En su nacimiento, en el páramo San Miguel, el nivel de contaminación del río es bueno (como lo califica la investigación), con un índice de solo 2,13. Pero unos kilómetros después, en la estación Primavera, pasa a ser aceptable con 2,18 puntos de contaminación.

En Ancón Sur la calidad del agua sigue decreciendo, para después llegar al nivel más bajo en Puente Machado (Municipio de Bello) con 15,48 puntos.

Después comienzan a reducirse los niveles, para terminar con 9,19 puntos en Puente Gabino, la última estación de monitoreo del río Medellín.

El Área Metropolitana trata de hacer frente al problema.

El Área Metropolita tiene planteados alrededor de 45 proyectos en el Plan de Ordenamiento del Recurso Hídrico (PORH) para hacer frente a los problemas de contaminación y darle vida al río Medellín.

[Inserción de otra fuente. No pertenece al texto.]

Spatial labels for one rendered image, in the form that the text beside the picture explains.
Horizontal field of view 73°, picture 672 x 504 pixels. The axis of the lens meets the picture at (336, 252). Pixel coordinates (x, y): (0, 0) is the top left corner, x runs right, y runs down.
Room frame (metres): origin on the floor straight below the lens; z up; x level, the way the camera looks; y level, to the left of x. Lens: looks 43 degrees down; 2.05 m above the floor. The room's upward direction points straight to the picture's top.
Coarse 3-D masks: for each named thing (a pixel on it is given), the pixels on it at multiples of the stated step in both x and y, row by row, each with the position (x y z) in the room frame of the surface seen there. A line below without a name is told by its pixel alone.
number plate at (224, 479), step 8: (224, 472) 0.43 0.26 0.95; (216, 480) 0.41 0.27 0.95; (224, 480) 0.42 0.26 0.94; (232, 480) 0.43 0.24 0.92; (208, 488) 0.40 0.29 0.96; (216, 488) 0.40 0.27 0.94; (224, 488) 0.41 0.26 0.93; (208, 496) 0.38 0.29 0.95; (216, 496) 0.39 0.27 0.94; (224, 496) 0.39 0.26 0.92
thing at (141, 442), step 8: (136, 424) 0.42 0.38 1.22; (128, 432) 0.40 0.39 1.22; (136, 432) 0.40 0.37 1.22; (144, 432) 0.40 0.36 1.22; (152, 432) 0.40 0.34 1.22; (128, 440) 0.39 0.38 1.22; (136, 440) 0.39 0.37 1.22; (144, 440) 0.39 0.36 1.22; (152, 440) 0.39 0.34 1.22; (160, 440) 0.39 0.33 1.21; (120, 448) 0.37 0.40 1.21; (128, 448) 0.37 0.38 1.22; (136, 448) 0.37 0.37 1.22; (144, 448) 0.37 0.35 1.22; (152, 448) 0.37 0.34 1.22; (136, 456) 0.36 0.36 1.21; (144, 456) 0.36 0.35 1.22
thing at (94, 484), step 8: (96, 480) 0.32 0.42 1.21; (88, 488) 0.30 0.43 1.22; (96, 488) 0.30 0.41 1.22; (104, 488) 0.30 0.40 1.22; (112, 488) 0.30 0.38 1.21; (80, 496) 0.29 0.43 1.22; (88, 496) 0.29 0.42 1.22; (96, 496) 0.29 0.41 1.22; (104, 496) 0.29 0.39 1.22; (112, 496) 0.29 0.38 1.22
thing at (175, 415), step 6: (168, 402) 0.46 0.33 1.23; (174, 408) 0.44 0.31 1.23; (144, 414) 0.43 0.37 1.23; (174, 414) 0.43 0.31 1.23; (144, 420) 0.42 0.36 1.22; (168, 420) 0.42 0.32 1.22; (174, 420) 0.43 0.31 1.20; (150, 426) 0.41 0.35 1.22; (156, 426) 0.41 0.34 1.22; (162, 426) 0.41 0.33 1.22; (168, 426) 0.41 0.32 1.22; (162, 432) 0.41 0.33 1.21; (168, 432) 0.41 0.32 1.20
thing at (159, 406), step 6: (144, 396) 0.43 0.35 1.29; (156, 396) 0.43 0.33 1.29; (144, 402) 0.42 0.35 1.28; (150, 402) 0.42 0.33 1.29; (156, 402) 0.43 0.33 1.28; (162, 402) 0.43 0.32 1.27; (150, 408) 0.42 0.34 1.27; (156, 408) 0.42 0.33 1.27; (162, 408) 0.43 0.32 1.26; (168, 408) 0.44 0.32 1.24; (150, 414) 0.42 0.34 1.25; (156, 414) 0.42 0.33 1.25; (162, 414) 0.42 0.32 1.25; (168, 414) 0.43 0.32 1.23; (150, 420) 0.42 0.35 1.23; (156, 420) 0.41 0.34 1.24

De estos, los más próximos para su implementación son aquellos que hacen parte del plan de saneamiento del río, como la construcción y puesta en operación de la Planta de Tratamiento de agua residual de Bello a manos de Empresas Públicas (EMP), que estará en operación en el 2015.

Está también la obra del interceptor de las aguas residuales del tramo definido entre Primavera y el municipio de La Estrella. Además de la construcción de los colectores e interceptores que hacen falta y de alcantarillados no convencionales para la recolección de aguas residuales domésticas en sitios de difícil recolección, y la reposición de redes de alcantarillado en el Centro.

También hacen parte de estos proyectos, para descontaminar el río, el Plan de Saneamiento y Manejo de Vertimientos que ejecuta Empresas Varias (EMV).

Este Plan incluye la recolección, transporte y tratamiento de las aguas residuales de la zona urbana del valle de Aburrá, cuya obra principal será la planta de tratamiento de Bello.

Ya desde el año 1999 viene funcionando la Planta de Tratamiento San Fernando, primera gran planta de tipo secundario en el país, localizada en Itagüí. Está diseñada para tratar las aguas residuales generadas en el sur del valle de Aburrá.

Además, el Área realiza proyectos para la recuperación ambiental del río, entre los cuales se destacan: construcción de alcantarillados no convencionales y del interceptor sur, limpieza y remoción de sedimentos, remoción escombros, obras de intervención para proteger el cauce del río y mejorar la conectividad metropolitana.

También EPM y el Área Metropolitana realizan actividades educativas y de participación ciudadana que busca concientizar de los daños medioambientales que se generan al arrojar residuos al río y sus afluentes.